- Prompt: Reproduce all the data, character for character.

--

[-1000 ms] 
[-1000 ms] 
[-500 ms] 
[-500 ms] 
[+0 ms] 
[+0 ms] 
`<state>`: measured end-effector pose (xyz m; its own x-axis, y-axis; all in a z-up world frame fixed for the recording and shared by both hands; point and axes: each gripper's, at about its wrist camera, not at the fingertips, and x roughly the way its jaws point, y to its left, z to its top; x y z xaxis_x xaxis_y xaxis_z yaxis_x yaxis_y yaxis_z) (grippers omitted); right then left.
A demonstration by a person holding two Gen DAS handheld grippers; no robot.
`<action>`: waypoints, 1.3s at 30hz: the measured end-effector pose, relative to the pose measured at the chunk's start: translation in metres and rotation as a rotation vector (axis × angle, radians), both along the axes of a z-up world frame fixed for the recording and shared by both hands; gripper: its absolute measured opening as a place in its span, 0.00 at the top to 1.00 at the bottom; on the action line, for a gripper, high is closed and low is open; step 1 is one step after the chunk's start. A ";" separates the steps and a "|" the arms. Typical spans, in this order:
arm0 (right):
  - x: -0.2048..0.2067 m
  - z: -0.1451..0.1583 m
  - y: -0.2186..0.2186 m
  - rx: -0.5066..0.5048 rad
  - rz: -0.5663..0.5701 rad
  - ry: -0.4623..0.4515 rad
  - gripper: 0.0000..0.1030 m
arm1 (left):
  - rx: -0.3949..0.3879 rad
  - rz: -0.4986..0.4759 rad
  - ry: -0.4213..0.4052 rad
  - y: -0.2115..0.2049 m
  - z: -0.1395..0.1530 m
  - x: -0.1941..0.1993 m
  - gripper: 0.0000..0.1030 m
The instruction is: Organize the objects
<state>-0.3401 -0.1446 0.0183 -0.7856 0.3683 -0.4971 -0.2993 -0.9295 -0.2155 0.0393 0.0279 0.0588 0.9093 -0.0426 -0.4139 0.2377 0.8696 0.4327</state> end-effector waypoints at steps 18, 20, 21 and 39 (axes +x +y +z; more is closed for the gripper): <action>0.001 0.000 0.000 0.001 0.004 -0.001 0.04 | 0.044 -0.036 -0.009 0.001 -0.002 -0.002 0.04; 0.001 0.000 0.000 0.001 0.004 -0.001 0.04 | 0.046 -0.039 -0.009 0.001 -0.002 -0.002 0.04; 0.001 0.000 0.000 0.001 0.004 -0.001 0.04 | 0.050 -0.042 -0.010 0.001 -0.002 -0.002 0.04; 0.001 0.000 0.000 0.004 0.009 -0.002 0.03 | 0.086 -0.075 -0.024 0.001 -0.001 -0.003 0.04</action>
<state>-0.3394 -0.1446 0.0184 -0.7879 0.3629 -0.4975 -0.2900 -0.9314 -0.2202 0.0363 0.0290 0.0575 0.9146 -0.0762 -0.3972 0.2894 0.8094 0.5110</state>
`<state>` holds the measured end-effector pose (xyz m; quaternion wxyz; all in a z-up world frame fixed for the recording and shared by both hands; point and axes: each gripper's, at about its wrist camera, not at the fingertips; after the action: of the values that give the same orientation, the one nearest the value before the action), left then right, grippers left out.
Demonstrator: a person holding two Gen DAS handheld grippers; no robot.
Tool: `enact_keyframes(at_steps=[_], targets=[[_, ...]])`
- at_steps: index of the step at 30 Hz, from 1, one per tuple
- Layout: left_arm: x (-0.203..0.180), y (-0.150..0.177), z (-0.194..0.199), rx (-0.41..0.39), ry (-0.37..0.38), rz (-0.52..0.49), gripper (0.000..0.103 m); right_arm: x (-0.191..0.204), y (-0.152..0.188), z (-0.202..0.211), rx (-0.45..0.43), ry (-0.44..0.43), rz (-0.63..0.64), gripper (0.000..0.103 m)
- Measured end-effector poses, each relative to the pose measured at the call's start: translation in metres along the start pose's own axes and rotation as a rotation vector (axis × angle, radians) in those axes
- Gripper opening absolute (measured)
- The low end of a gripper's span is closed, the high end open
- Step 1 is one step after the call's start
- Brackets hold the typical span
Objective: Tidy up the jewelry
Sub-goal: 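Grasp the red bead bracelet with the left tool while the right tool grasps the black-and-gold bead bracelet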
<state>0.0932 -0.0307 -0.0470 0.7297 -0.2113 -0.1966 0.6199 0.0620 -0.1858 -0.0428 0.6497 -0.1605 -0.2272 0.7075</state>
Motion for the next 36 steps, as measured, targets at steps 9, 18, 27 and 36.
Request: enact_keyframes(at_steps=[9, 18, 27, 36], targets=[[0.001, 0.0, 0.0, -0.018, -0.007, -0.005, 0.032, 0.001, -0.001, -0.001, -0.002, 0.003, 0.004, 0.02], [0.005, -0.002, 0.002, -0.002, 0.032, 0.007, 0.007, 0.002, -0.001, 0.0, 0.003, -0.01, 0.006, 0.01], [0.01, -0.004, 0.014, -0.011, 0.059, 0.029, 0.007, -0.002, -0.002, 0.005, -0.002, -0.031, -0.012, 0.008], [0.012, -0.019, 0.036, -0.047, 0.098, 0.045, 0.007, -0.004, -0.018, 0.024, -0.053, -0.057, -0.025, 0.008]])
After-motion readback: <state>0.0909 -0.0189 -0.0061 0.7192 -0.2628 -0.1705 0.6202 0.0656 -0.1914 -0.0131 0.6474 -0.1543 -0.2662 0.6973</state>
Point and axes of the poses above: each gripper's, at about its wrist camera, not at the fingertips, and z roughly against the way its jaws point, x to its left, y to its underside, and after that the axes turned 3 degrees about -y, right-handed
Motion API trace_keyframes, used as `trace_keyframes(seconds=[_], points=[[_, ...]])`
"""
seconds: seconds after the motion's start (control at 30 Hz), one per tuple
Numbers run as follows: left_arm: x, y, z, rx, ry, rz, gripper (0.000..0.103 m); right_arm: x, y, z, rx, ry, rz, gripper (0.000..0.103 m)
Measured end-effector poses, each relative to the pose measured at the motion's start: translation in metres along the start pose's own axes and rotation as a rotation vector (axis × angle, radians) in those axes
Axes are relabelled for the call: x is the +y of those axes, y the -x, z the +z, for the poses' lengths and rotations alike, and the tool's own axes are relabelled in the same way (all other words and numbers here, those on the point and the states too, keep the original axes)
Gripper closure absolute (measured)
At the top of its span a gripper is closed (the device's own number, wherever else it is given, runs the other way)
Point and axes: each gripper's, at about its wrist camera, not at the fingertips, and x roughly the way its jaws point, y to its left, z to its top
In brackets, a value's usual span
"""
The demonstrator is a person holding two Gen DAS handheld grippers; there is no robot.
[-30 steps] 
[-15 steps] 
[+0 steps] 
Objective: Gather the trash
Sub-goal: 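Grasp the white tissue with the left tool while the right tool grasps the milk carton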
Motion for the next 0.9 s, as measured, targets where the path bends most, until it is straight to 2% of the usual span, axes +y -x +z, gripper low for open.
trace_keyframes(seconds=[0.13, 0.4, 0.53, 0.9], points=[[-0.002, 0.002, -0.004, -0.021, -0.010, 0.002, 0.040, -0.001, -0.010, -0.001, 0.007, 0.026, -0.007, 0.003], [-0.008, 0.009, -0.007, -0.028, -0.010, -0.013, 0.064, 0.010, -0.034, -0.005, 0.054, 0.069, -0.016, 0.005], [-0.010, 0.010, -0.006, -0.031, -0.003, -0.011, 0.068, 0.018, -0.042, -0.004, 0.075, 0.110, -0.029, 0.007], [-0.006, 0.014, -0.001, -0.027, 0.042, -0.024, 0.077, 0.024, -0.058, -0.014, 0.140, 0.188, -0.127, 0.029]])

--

- Exercise output:
[-1000 ms] 
[-1000 ms] 
[-500 ms] 
[-500 ms] 
[+0 ms] 
[+0 ms] 
`<state>`: measured end-effector pose (xyz m; its own x-axis, y-axis; all in a z-up world frame fixed for the recording and shared by both hands; point and axes: each gripper's, at about its wrist camera, not at the fingertips, and x roughly the way its jaws point, y to its left, z to its top; x y z xaxis_x xaxis_y xaxis_z yaxis_x yaxis_y yaxis_z) (grippers omitted); right then left.
A demonstration by a person holding two Gen DAS handheld grippers; no robot.
`<action>`: waypoints, 1.3s at 30hz: the measured end-effector pose, relative to the pose measured at the chunk's start: translation in metres and rotation as a rotation vector (axis × angle, radians), both along the axes of a z-up world frame fixed for the recording and shared by both hands; gripper: its absolute measured opening as a place in its span, 0.00 at the top to 1.00 at the bottom; on the action line, for a gripper, high is closed and low is open; step 1 is one step after the chunk's start. A ";" separates the steps and a "|" the arms. Typical spans, in this order:
arm0 (right):
  - x: -0.2048..0.2067 m
  - z: -0.1451..0.1583 m
  - y: -0.2186..0.2186 m
  - rx: -0.5066..0.5048 rad
  - rz: -0.5663..0.5701 rad
  - ry: -0.4623..0.4515 rad
  - gripper: 0.0000..0.1030 m
arm1 (left):
  - rx: -0.3949..0.3879 rad
  - rz: -0.4986..0.4759 rad
  - ry: -0.4213..0.4052 rad
  - y: -0.2115..0.2049 m
  - z: -0.1395..0.1530 m
  - x: -0.1941..0.1993 m
  - gripper: 0.0000..0.1030 m
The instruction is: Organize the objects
<state>-0.3401 -0.1446 0.0183 -0.7856 0.3683 -0.4971 -0.2993 -0.9295 -0.2155 0.0393 0.0279 0.0588 0.9093 -0.0426 -0.4139 0.2377 0.8696 0.4327</state> end-effector waypoints at steps 18, 20, 21 and 39 (axes +x +y +z; more is closed for the gripper): <action>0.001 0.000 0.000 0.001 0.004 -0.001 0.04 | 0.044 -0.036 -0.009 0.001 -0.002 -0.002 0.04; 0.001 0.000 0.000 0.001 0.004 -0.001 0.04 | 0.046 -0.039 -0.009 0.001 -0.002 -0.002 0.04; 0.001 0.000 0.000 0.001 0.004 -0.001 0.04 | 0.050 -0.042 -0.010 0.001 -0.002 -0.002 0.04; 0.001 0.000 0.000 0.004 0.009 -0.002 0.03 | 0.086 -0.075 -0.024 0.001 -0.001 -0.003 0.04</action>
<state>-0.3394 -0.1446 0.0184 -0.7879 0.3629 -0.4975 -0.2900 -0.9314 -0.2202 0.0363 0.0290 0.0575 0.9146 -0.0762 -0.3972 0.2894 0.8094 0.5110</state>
`<state>` holds the measured end-effector pose (xyz m; quaternion wxyz; all in a z-up world frame fixed for the recording and shared by both hands; point and axes: each gripper's, at about its wrist camera, not at the fingertips; after the action: of the values that give the same orientation, the one nearest the value before the action), left then right, grippers left out.
Demonstrator: a person holding two Gen DAS handheld grippers; no robot.
Tool: `enact_keyframes(at_steps=[_], targets=[[_, ...]])`
- at_steps: index of the step at 30 Hz, from 1, one per tuple
- Layout: left_arm: x (-0.203..0.180), y (-0.150..0.177), z (-0.194..0.199), rx (-0.41..0.39), ry (-0.37..0.38), rz (-0.52..0.49), gripper (0.000..0.103 m); right_arm: x (-0.191..0.204), y (-0.152..0.188), z (-0.202..0.211), rx (-0.45..0.43), ry (-0.44..0.43), rz (-0.63..0.64), gripper (0.000..0.103 m)
- Measured end-effector poses, each relative to the pose measured at the call's start: translation in metres along the start pose's own axes and rotation as a rotation vector (axis × angle, radians) in those axes
- Gripper opening absolute (measured)
- The low end of a gripper's span is closed, the high end open
- Step 1 is one step after the call's start
- Brackets hold the typical span
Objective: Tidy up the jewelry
Sub-goal: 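Grasp the red bead bracelet with the left tool while the right tool grasps the black-and-gold bead bracelet
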<state>0.0932 -0.0307 -0.0470 0.7297 -0.2113 -0.1966 0.6199 0.0620 -0.1858 -0.0428 0.6497 -0.1605 -0.2272 0.7075</state>
Motion for the next 36 steps, as measured, targets at steps 9, 18, 27 and 36.
Request: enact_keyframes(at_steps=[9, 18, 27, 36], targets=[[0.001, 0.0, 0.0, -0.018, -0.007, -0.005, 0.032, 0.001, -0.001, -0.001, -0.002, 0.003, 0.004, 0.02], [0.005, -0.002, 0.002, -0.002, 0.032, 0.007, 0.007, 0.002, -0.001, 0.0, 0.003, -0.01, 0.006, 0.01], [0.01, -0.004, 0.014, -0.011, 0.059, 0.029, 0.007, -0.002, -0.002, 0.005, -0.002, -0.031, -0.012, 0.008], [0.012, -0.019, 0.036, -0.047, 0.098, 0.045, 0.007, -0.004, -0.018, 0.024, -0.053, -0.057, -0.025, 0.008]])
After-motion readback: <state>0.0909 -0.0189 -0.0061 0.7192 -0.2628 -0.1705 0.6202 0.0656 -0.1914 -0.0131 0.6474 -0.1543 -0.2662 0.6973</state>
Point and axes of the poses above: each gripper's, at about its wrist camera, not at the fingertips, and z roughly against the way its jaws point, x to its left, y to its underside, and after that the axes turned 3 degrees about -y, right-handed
Motion API trace_keyframes, used as `trace_keyframes(seconds=[_], points=[[_, ...]])`
"""
seconds: seconds after the motion's start (control at 30 Hz), one per tuple
Numbers run as follows: left_arm: x, y, z, rx, ry, rz, gripper (0.000..0.103 m); right_arm: x, y, z, rx, ry, rz, gripper (0.000..0.103 m)
Measured end-effector poses, each relative to the pose measured at the motion's start: translation in metres along the start pose's own axes and rotation as a rotation vector (axis × angle, radians) in those axes
Axes are relabelled for the call: x is the +y of those axes, y the -x, z the +z, for the poses' lengths and rotations alike, and the tool's own axes are relabelled in the same way (all other words and numbers here, those on the point and the states too, keep the original axes)
Gripper closure absolute (measured)
At the top of its span a gripper is closed (the device's own number, wherever else it is given, runs the other way)
Point and axes: each gripper's, at about its wrist camera, not at the fingertips, and x roughly the way its jaws point, y to its left, z to its top
In brackets, a value's usual span
"""
The demonstrator is a person holding two Gen DAS handheld grippers; there is no robot.
[-30 steps] 
[-15 steps] 
[+0 steps] 
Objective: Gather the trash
Sub-goal: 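Grasp the white tissue with the left tool while the right tool grasps the milk carton
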Motion for the next 0.9 s, as measured, targets where the path bends most, until it is straight to 2% of the usual span, axes +y -x +z, gripper low for open.
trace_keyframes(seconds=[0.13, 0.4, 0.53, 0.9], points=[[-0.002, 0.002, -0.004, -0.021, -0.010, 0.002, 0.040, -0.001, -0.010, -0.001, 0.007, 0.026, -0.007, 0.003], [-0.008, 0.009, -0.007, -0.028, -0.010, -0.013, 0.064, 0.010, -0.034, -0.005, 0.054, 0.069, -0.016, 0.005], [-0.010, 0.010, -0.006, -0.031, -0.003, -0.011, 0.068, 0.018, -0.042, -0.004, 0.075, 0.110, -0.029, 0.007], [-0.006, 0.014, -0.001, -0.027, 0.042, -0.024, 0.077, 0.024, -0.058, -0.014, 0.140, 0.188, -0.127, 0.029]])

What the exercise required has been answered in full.